Riocorrente, de Paulo Sacramento (Brasil, 2013)

setembro 24, 2013 em Cinema brasileiro, Coberturas dos festivais, Em Campo, Victor Guimarães

riocorrente

Iconoclastia e errância
por Victor Guimarães

“A bomba que está para explodir na praça é uma questão de linguagem, uma realidade, um signo visual”.

Jairo Ferreira sobre Viagem ao Fim do Mundo, de Fernando Coni Campos

A ficção de Paulo Sacramento – realizador responsável por uma das obras mais decisivas para o que se faz de melhor no documentário brasileiro hoje (O Prisioneiro da Grade de Ferro, de 2003) – é atravessada por uma pulsão vital muito rara no cinema contemporâneo: Riocorrente é um filme em ebulição perpétua, com uma inquietação crítica constante e uma vibração conceitual, plástica e sonora muito evidente. Ao recuperar o caráter explosivo de um cineasta como Sergio Bianchi – mas em uma dicção muito própria –, o filme se afirma como um gesto dissonante e necessário, que tem um potencial verdadeiro de impregnar o espectador com sua virulência.

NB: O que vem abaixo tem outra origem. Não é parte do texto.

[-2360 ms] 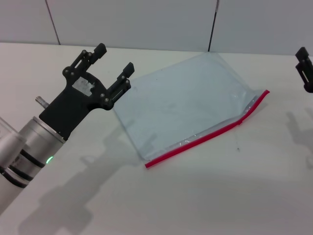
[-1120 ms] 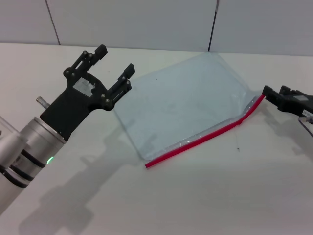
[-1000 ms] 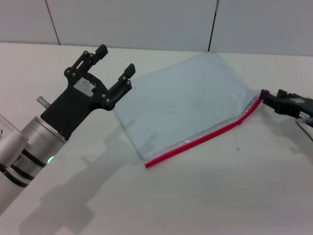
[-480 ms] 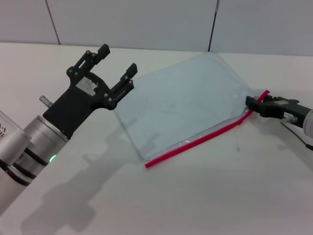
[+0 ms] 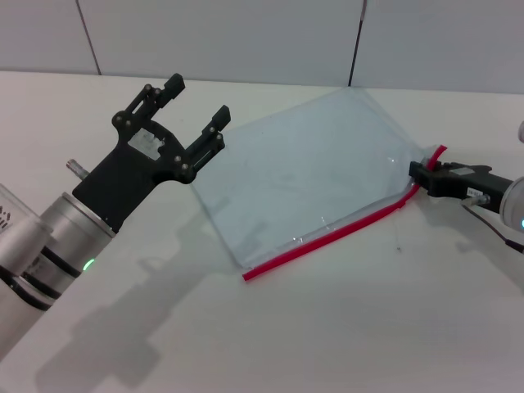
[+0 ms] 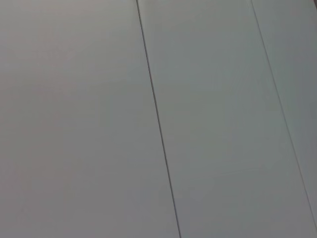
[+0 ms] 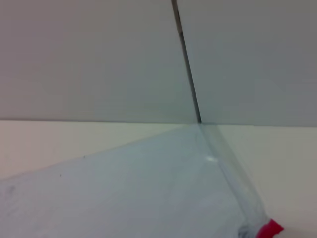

Os três personagens que conduzem a trama – um jornalista, um ex-ladrão de automóveis e uma mulher dividida entre os dois – são fortemente arquetípicos: o primeiro é um típico intelectual frustrado, afundado na própria impotência, que lembra o Cinema Novo tardio (e, especialmente, um filme como Um Homem e sua Jaula, de Fernando Coni Campos); a mulher é o desejo incontrolável, na busca voraz de novos objetos; o ex-ladrão é pura violência incontida, pura corporalidade prestes a explodir. À margem dos três e da cidade que os abriga e oprime, paira a existência de Exu, um menino que vaga pelas ruas e se constitui como a figura dramática mais interessante nessa estrutura. Há uma benfazeja verve iconoclasta a percorrer todo o filme, espalhando-se por situações, diálogos e imagens, e um incômodo crescente com uma metrópole que parece capturar as vidas, belamente sintetizado no melhor plano do filme (a mulher que corre pelas ruas de São Paulo, filmada em contra-plongée com o rosto desfocado, enquanto os prédios que a circundam aparecem com toda a nitidez).

No entanto, à medida que o filme acontece na tela, as escolhas de dramaturgia e de montagem que dão existência a um sentimento tão potente começam, pouco a pouco, a fazer com que essa iconoclastia genuína se perca em decisões previsíveis e inócuas, que não conseguem imprimir, com a brutalidade estética que o próprio filme demanda, essa violência à escritura. O esquematismo dos personagens – que não parece ser um problema à primeira vista – acaba por se transformar em paralisia, na medida em que todos os destinos da trama parecem estar decididos de antemão. Talvez o ápice desse limite resida nas metáforas visuais de uma obviedade gritante: a visão dos cães raivosos pela mulher dividida entre dois desejos, os ratos a roer os jornais. O coquetel molotov se transforma em garrafa d’água, a cabeça que explode se reconstitui, e o coito interrompido do drama é também o da escritura, que não faz com que esses signos de desordem atinjam a forma do filme e a desestabilizem por dentro.

O refrão situacionista levemente modificado que o filme abraça como uma carta de intenções (“As ideias voltarão a ser perigosas”) expressa, inadvertidamente, o problema central de Riocorrente: trata-se de um filme de ideias, e as ideias que o filme busca encenar são sempre anteriores – e exteriores – à sua existência fílmica. Cada imagem traz sempre em seu bojo um sentido último que se busca transmitir. A montagem – que constitui, certamente, um trabalho rítmico notável – acaba por fazer com que essa sensação de fechamento (e, por isso, morte) do sentido se acentue: excessivamente coesa, sem espaço algum para a vacilação, parece trabalhar contra a própria dramaturgia, na medida em que esta apostava, justamente, em um estado de angústia dos personagens, acometidos pela ausência de sentido que os atormenta. Para usar os termos de Jean-Luc Nancy em Le sens du monde, cada imagem faz com que o sentido – essencialmente errante, sempre em trânsito – logo se torne significação, e nunca retenha sua potência de significância 

Com isso, o trabalho do espectador consiste, fundamentalmente, em decifrar – de maneira cada vez mais veloz – os sentidos já contidos em cada imagem, sem nunca partilhar dessa sensação de errância que a dramaturgia busca figurar (na inconstância de Carlos, na aflição de Marcelo, no fluxo libidinal de Renata, na perambulação de Exu). Se o incêndio do Tietê não nos impressiona mais, é porque o rio que corre no espectador também já foi canalizado há tempos.